Mark Coker of Smashwords and E-book Pricing

Who doesn't love a sale?

But when is cheap too cheap?

That's the question self-pubbed writers are asking these days. What is the perfect price point when it comes to an e-book?

MARK COKER from Smashwords answered that question at the recent RWA Conference in Anaheim, CA at the Marriott Hotel.

Here's what Mark had to say:


video


What are your thoughts when it comes to buying e-books?

As a writer if you're self-pubbing.

And as a reader with your finger on the One-Click Button when you're looking for that next great read.

What's too high to pay for an e-book?

What do you think of 99 cent books?

I'd love to hear what you have to say!

6 comments:

Wynter Daniels said...

Thanks for posting that, Jina. From my experience, a low-priced ebook doesn't necessarily sell better than a higher one, but I think $.99 to $2.99 is mt best price point. If it's a book I've heard a lot of buzz about, I will certainly pay more, but to try something I haven't heard about, I won't pay more than $2.99

Naima Simone said...

Great post, Jina! I've heard several authors talking about this topic so it's a concern, especialy with self-publishing. As far as buyiny an ebook, it depends on the book and the author. Like for a Nalini Singh novel that's in hardcover, I'll pay the $12.99--one, it's Nalini Singh and I know it'll be worth the price. And two, its cheaper than the hardcover.

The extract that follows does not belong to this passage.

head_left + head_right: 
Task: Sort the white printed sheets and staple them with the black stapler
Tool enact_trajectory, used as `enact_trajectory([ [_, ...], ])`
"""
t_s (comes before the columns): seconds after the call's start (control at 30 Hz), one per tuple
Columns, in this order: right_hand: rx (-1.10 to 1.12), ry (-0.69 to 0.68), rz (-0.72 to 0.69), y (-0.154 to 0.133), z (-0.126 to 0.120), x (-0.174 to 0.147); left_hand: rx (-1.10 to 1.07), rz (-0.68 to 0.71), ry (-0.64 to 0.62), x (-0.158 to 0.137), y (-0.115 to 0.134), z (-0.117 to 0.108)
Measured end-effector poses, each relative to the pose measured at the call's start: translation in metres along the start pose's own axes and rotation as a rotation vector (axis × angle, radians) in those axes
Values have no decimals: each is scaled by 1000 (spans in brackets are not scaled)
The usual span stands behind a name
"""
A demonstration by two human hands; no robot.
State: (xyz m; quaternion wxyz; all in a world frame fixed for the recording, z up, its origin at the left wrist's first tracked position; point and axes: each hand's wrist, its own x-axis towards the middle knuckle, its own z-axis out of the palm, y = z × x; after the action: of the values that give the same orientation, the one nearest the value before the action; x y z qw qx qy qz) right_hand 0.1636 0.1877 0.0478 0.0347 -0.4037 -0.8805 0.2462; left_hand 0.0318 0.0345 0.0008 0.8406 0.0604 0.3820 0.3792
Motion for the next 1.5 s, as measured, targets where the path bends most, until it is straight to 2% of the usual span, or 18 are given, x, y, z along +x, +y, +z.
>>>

As far as an author I don't know, I probably wouldn't pay $12.99. Probably $4.99 is the highest for a risk. But it really comes down to how bad I want the book.

Jina Bacarr said...

Wynter, I believe your observations are spot on: in these tough economic times, we all love a bargain, but we want value for our money at the same time.

I priced my erotic short stories at 99 cents because they're under 7,000 words; my novella 30,000 words at $2.99.

Jina Bacarr said...

Naima, you've hit it right on the head--it comes down to how "bad we want it." I love used book stores (not that many left, by the way)--the prices are determined by "demand" for a book. I once bought a $100 book (1st ed. 1927) for $20 when the store had a major sale; I needed it for research, but I couldn't afford a hundred bucks for one book. I think it boils down to "fair pricing" works best.

Casey Crow said...

I'm with you, Jina. I think the price point should reflect the lenght.

Jina Bacarr said...

Thanks, Casey -- it's like buying Godiva truffles -- one truffle (short story) shouldn't cost as much as a whole box (novel).